36.bölüm

1.7K 113 39
                                    

''Ne demek oluyor bunlar?'' diye sordu Hobi. Bir şekilde yaka paça edilip kapının önüne konan Dongmin gitmiş, diğerleri salonun farklı yerlerine dağılmış halde duruyorlardı.

Jimin ve Yoongi yan yana oturuyorlar ve bir noktaya sabit bir şekilde bakıyorlardı. Namjoon tekli koltuğa oturmuş, iki eli ile başını kavramış halde kimsenin suratına bakamıyordu. Hobi dış kapıya giden holde kendini bir kolana dayamış halde ayakta duruyordu. Taehyung, mutfağa giriş yolunun üzerinde oturmuş, sırtını beyaz duvara dayamıştı. Jungkook, Jin'in yanında merdivenlerde oturuyor soru soran gözlerle etrafına bakıyordu.

Taehyung Jin'den bakışlarını alamıyor, kendine bakması için fırsat kolluyordu. Konuşmak kendini ifade etmek istiyor faka buna ortam bulamıyordu kendine. Jin ise duyduklarının şoku ile yalpalayarak odasına çıkıp yalnız kalmak istemiş fakat ayaklarında güç tükendiğinden kendini merdivene bırakmıştı. Büyük bir boşlukta hissediyordu kendini. Omzundan destek veren el sanki hiç yoktu. Salonun ortasında insanı kahreden sessizlik sanki yoktu. Bomboş bir arazinin ortasında, bu soğuk ve kuru kış gecesinde yapayalnız hissediyordu kendini. Annesini kaybettiği günde aynı şeyleri yaşamıştı. Kendini bir kaldırıma atmak istediğinde Jungkook ile karşılaşmış ona tutunmuştu. Şu an tutunacak tek bir dalı yokmuş gibi hissediyordu.

Hobi derin bir nefes aldıktan sonra tekrar sordu. Jin gibi onlarında bir açıklamaya ihtiyacı vardı. Onlarda kendilerini kandırılmış hissediyorlardı. ''Bütün bunlar ne demek oluyor diyorum size. Bunu ne zaman söylemeyi düşünüyordunuz?'' diye isyanla çıkmıştı sesi.
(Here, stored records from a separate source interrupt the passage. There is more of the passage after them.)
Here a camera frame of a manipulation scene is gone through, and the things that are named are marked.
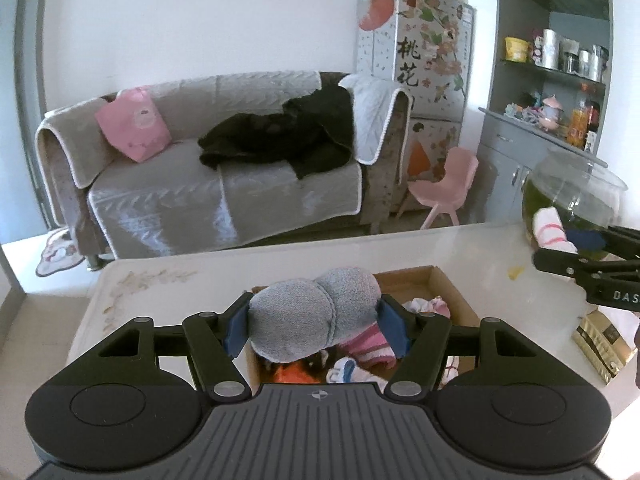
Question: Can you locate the pink cartoon floor mat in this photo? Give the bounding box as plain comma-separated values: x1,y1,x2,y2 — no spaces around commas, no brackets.
35,226,87,278

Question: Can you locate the small metal canister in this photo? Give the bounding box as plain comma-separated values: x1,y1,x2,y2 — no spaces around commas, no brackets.
587,46,609,82

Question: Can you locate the grey covered sofa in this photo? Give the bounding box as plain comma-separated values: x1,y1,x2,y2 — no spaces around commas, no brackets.
35,71,412,271

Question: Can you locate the white blue sock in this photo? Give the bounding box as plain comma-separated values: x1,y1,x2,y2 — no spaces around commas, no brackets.
326,356,373,386

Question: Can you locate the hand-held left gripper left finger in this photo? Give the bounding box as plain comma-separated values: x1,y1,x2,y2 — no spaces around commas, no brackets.
47,292,253,402

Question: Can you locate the yellow container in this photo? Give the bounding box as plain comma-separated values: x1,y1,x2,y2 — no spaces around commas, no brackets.
504,36,532,64

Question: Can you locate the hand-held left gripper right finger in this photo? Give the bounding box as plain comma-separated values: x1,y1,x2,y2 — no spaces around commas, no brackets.
377,296,591,402

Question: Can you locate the dark sauce bottle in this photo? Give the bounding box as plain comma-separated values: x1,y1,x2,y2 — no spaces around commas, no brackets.
585,102,601,151

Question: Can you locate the white quilted armrest cover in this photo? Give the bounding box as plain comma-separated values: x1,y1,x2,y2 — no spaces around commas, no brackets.
339,72,411,166

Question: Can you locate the glass fish bowl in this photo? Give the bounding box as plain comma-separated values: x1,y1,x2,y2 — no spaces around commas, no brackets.
521,149,629,263

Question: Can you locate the grey quilted backrest cover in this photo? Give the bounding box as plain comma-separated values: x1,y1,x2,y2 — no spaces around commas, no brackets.
35,71,322,188

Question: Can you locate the pink cushion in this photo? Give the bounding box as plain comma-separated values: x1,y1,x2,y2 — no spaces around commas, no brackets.
95,87,172,163

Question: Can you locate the floral covered fridge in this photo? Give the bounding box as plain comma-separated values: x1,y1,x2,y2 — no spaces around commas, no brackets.
355,0,478,183

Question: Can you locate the black clothing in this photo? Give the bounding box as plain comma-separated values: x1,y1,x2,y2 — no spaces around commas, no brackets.
197,85,356,181

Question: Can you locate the grey door frame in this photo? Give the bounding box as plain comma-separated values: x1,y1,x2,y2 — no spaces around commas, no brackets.
12,0,53,233

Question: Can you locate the tall metal canister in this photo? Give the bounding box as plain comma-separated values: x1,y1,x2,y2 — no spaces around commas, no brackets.
541,29,574,70

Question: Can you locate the white glossy desktop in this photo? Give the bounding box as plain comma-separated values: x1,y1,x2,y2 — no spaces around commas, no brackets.
65,222,640,396

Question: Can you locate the pink white striped sock roll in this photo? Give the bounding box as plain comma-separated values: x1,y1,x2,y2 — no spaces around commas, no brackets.
531,206,578,253

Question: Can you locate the grey quilted seat cover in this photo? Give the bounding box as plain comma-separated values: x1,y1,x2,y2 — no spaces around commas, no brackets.
86,140,363,258

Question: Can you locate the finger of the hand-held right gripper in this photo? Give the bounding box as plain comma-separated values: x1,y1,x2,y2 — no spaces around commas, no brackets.
531,247,640,284
567,225,640,257

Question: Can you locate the pink striped rolled sock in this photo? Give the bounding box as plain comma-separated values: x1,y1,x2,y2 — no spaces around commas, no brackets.
342,322,398,367

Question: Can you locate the pink child chair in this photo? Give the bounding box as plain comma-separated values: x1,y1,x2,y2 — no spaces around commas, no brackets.
397,147,480,231

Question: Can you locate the cardboard box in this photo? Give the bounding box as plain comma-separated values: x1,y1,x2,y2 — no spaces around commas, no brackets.
242,265,481,396

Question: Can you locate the orange drink bottle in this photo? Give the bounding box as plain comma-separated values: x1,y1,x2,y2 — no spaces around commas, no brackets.
567,100,590,147

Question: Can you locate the gold patterned box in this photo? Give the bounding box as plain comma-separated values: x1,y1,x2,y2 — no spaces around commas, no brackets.
571,309,639,386

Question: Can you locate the grey sock pair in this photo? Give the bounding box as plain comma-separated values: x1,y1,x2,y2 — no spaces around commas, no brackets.
247,266,382,363

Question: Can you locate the grey shelf cabinet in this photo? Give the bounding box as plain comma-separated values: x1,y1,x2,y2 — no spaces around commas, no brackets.
477,0,613,223

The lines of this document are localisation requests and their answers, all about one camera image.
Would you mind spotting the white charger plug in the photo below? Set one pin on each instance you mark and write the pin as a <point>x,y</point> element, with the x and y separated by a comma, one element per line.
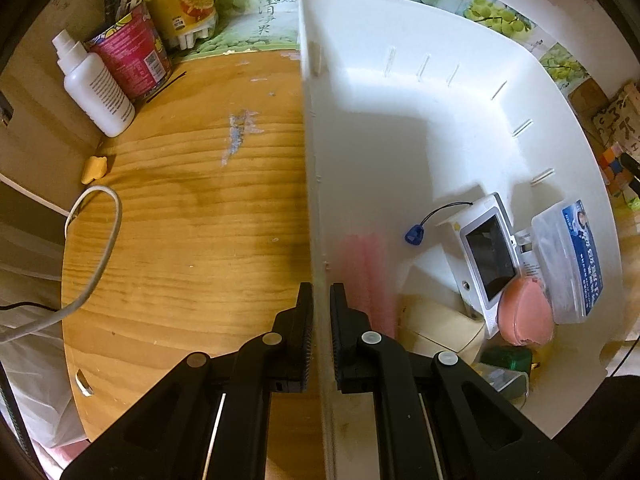
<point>530,260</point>

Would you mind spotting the yellow juice carton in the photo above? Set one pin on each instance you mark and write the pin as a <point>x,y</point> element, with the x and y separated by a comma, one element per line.
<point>185,5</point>

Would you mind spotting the white plastic storage bin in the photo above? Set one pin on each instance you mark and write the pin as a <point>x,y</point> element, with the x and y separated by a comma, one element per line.
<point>400,135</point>

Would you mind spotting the brown cardboard piece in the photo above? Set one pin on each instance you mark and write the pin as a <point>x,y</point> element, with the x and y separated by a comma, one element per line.
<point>585,95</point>

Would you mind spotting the colourful puzzle cube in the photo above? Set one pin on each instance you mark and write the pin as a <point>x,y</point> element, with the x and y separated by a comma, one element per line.
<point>615,167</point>

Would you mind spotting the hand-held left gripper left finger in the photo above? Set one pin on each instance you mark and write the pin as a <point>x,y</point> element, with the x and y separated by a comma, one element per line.
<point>305,340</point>

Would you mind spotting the white compact camera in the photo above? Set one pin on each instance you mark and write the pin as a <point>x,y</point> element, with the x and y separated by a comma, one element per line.
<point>490,250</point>

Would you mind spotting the clear plastic box blue label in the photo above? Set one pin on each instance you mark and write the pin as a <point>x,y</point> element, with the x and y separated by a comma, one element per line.
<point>565,260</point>

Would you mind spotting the black hairpin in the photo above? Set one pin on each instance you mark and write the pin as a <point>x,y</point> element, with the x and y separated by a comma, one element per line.
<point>167,86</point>

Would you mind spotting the small green item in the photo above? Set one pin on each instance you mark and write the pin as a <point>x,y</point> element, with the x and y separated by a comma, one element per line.
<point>505,359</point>

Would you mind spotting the yellow eraser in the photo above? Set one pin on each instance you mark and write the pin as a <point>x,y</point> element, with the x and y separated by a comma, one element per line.
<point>94,170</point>

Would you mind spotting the wooden cabinet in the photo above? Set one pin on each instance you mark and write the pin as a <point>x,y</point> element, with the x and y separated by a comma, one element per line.
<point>40,125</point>

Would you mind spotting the white spray bottle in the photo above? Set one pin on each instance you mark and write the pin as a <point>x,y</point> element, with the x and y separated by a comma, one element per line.
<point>97,90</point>

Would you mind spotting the clear plastic cup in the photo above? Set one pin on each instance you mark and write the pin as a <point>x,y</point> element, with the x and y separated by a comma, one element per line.
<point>507,382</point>

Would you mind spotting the white plastic bag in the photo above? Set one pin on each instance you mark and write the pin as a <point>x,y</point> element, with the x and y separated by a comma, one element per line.
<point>40,385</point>

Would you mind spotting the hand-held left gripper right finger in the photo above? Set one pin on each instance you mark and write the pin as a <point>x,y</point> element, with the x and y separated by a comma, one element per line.
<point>336,345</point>

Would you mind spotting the pink tin can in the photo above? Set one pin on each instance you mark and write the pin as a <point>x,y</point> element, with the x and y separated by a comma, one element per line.
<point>135,50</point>

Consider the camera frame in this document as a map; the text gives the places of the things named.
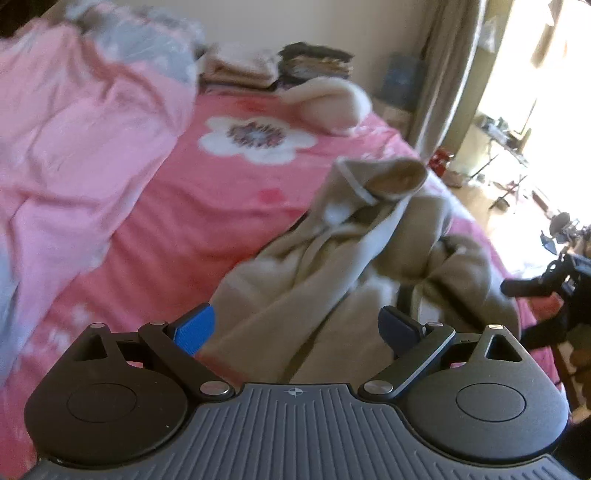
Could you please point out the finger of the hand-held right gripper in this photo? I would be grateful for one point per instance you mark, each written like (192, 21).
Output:
(531, 285)
(549, 331)

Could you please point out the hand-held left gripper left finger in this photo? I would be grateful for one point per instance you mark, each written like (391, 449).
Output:
(196, 325)

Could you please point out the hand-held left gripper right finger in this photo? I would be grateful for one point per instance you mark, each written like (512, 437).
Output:
(392, 325)

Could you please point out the beige zip hoodie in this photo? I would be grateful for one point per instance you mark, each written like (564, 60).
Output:
(323, 277)

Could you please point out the dark folded clothes stack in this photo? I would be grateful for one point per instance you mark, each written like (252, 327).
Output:
(318, 62)

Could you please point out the pink floral bed sheet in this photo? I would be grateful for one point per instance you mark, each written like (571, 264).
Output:
(184, 207)

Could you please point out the cluttered folding table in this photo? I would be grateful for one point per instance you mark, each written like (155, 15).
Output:
(501, 138)

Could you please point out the pink grey floral duvet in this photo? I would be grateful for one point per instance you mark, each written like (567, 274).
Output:
(69, 138)

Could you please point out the cream fleece garment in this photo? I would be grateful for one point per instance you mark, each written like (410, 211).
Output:
(328, 104)

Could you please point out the beige curtain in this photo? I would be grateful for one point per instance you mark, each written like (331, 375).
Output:
(443, 69)

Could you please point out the water dispenser with blue bottle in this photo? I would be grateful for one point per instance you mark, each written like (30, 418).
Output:
(400, 83)

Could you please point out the checkered folded cloth stack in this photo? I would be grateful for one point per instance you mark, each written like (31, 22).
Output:
(240, 64)
''Tatlım, biraz sakin olur musun?'' dedi Yoongi. Her şeye rağmen soğuk tavrını korumaya çalışıyordu. En azından birinin güçlü durup ortalığı toplama görevini üstlenmesi gerektiğine inanıyordu.

''Neden sakin olması gerek? Bu, bu yaptığınız şey de ne demek oluyor? Neden kimseye bir şey anlatmadınız?'' diye sordu Jimin. Yanındaki arkadaşına aniden dönmüştü.

''Bunu kendi içimizde çözmeye çalıştık.'' Dedi Namjoon. Dongmin gittikten sonra geçen bir saatte ilk defa konuşmuştu.

''Tanrı aşkına. Mevzu bahis olan Jin'in ailesi. Bunu nasıl böyle rahat karşılayabildiniz ya?'' dedi Hobi. Gerçekten sinirlenmişti. Oysa ki Hobi'nin sinirlendiği çok görülen bir şey değildi.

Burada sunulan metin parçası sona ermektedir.